Lo Stato ha accettato di sostenere i costi per le lesioni subite dai suoi uomini in uniforme, per preservare le zucche – sovente vuote – di chi scendeva in piazza per far casino. Perché, sia chiaro, i veri lavoratori che protestavano per migliorare la loro condizione di vita e di lavoro, il loro salario, quelli non cercavano di offendere e far male. Del resto tanti di loro erano padri e fratelli dei nostri uomini: lo disse Pier Paolo Pasolini, uno che di destra non era di certo.

L’aver per decenni la politica accettato che il manifestante fosse pressochè intoccabile ha determinato quello cui si assiste oggi.

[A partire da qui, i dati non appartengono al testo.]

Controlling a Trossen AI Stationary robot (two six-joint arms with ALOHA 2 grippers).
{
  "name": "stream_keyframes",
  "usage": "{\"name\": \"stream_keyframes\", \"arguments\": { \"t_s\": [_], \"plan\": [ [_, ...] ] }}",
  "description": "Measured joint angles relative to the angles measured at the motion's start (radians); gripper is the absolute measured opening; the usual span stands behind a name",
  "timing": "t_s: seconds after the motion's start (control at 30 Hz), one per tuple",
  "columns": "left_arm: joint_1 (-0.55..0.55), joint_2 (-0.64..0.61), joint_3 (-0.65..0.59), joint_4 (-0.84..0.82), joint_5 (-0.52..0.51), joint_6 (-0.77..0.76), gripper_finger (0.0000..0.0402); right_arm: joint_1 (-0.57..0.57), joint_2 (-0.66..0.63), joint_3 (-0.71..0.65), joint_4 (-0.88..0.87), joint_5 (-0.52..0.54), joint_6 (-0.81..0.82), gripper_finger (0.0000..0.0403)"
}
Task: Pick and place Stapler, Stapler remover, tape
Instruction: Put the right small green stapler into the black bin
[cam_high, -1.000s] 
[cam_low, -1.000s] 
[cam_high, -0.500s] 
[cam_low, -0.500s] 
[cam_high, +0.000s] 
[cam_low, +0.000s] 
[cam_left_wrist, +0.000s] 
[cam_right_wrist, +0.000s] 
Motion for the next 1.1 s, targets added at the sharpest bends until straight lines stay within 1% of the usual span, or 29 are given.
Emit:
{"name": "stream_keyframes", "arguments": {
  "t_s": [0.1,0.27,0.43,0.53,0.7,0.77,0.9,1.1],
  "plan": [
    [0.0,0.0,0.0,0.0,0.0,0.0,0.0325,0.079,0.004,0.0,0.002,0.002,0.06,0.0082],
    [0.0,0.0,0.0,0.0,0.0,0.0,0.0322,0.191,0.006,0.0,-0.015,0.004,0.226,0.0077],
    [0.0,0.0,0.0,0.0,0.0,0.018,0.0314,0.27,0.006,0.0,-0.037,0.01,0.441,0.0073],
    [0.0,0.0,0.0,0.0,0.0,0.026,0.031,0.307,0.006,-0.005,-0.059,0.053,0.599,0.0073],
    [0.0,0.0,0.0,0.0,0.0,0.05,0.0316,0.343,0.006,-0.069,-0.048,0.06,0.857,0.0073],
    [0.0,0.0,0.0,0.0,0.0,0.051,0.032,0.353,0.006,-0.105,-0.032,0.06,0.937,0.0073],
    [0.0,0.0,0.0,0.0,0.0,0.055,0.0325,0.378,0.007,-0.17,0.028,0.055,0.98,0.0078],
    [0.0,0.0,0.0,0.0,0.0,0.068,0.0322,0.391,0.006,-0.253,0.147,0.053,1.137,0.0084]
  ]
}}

Città trasformate in scenari di guerra, e appartenenti alle forze dell’ordine che potrebbero essere tanti protagonisti di un “Io speriamo che me la cavo”.

E allora oggi gruppi di arrabbiati spingono indietro fino ai loro veicoli blu o azzurri muniti di lampeggianti i contingenti di agenti e carabinieri. Svellono pali della segnaletica e pesanti transenne per usarli come arieti o lanciarli. C’è pure chi prende a calci gli scudi, e anche il didietro del nostro ragazzo in uniforme, o prova ad aprire la portiera di un mezzo delle Forze di Polizia, tanto nessuno gli farà nulla. Neppure se agisce col viso travisato, cosa di per sé illecita. Il funzionario responsabile e l’ufficiale non so che cosa provino, oggi, sapendo di doversi solo ritirare, se “butta male”. Una volta il mio colonnello mi avrebbe fatto correre se avessi riportato la macchina distrutta, oggi pare sia sufficiente non aver fatto male al povero dimostrante, per essere stato bravo a gestire l’O.P.

Bocciatura a scuola, punizioni, manganellatura, sono tutte “una sconfitta della società”, bella banalità che serve solo a tirare su una generazione nella certezza della propria impunità. Meglio i manifestanti degli anni ’60 e ’70, che sapevano che avrebbero potuto buscarle. Questi di oggi vengono avanti tranquilli nella loro viscerale arrabbiatura, col cervello sguazzante in un brodo primordiale d’informazioni sommarie e monodirezionali, privi di un’ideologia seria e articolata.

Eppure bisogna risparmiargli quella ripassata, che sarebbe stato compito dei genitori fargli provare, pena il “deja vu” di Genova-G8. Bene, cresceranno così, pieni di certezze di diritti, assenza di doveri e onnipotente presunzione d’impunità, che svaniranno come nebbia al sole quando dovranno cercarsi un lavoro o superare un concorso. Cresceranno arrabbiati con tutto e tutti, infarciti d’idee irrealizzabili, sperando comprendano prima o poi di doversela prendere con se stessi.

Colpa loro? Ma no! Li hanno resi tali coloro che – pochi, quelli sì abili e intelligenti – non li hanno fatti ragionare, imponendo modelli settari, convincendoli che esistano il nero e il rosso, il buono e il cattivo.

Insomma, il fallimento di Manzoni, quando scrisse che torto e ragione non si separano con un taglio netto.